SELECT * FROM (VALUES (1,2,3)) AS f;
 column1 | column2 | column3 
---------+---------+---------
       1 |       2 |       3
(1 row)

This is mentioned in the docs on VALUES LIST,

By default, PostgreSQL assigns the names column1, column2, etc. to the columns of a VALUES table. The column names are not specified by the SQL standard and different database systems do it differently, so it's usually better to override the default names with a table alias list, like this:

And, then this is mentioned in the docs on SELECT

In more complex cases a function or type name may be used, or the system may fall back on a generated name such as ?column?.

Is there any reason we generate different sets of names like this? Why not just have the SELECT list generate sequentially all unnamed columns in the same fashion as the VALUES list?

This shows a behavior that I think is somewhat awkward, I would expect, column1column3 twice.
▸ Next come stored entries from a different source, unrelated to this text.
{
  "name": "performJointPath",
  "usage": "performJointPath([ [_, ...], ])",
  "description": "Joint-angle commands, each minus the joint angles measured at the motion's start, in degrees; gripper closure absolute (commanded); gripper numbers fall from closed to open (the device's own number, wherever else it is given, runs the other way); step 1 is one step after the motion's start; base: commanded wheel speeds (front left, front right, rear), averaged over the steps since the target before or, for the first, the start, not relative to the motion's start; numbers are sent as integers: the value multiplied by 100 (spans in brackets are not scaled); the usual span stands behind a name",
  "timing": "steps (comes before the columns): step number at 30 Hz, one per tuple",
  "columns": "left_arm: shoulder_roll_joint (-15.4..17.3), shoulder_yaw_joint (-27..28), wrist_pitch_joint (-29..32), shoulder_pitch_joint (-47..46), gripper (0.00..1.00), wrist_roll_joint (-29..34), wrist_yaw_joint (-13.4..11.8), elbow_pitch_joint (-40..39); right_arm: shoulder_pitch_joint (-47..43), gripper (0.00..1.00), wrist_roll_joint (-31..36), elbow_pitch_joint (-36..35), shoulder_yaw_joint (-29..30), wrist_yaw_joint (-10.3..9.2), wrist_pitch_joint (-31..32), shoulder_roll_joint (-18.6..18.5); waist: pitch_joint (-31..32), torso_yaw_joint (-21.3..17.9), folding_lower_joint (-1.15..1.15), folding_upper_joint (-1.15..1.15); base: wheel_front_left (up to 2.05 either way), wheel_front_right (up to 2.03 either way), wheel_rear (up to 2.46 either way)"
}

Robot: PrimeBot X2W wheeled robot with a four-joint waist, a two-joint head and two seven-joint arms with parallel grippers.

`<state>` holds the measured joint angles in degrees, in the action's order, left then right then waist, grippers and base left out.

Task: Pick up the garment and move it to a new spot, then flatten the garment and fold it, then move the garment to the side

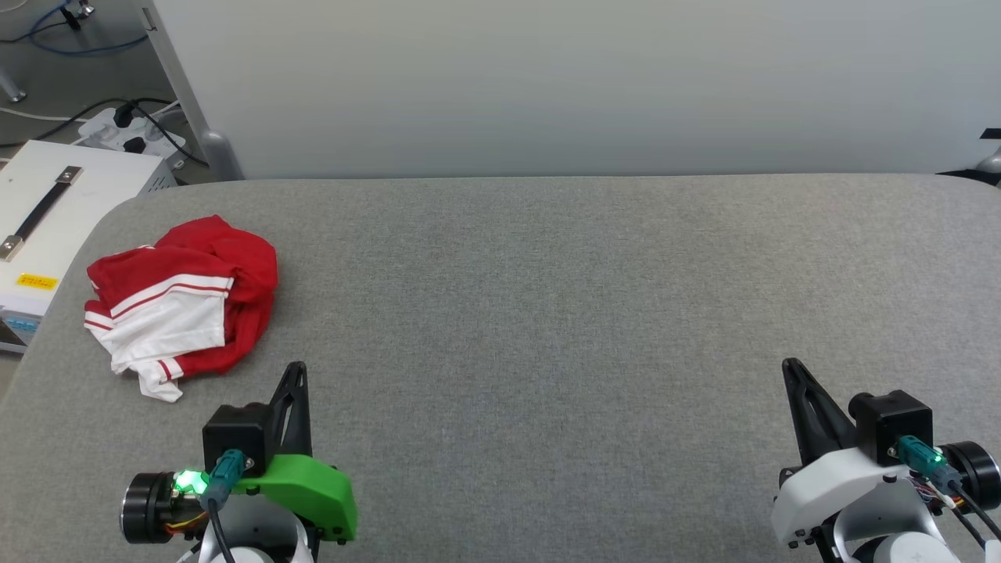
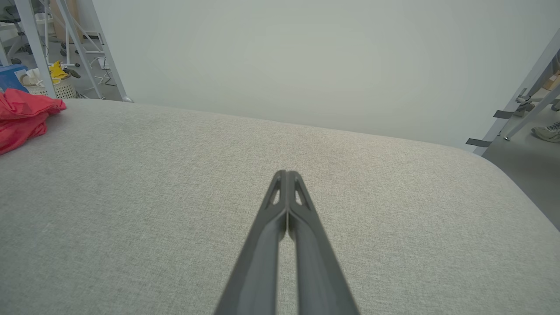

WITH t1 AS ( SELECT 1,2,3 ),
     t2 AS ( VALUES (1,2,3) )
SELECT * FROM t1, t2;

 ?column? | ?column? | ?column? | column1 | column2 | column3 
----------+----------+----------+---------+---------+---------
        1 |        2 |        3 |       1 |       2 |       3
(1 row)

Best Answer

The general approach of the SQL standard is that many things not imposed by chosen semantics are left to the vendor to optimize or specify. Under the chosen policy users choose names when they care what they are.

SELECT without FROM isn't standard SQL either. MySQL chooses to use the expression that evaluated to a column's value as its name. Those PostgreSQL "?column?"s aren't the column names, they are strings output instead of the column names. If the system defaults to internal unique names then clashes are avoided compared to defaulting to patterned names. In your example you could have selected "column1" but with your expected behaviour you'd need "t2.column1".

Ultimately, they just chose a certain design for the language. And even where people leave a rationale, engineering and ergonomics are about pragmatic timely tradeoffs where one decision cannot necessarily be justified as "best".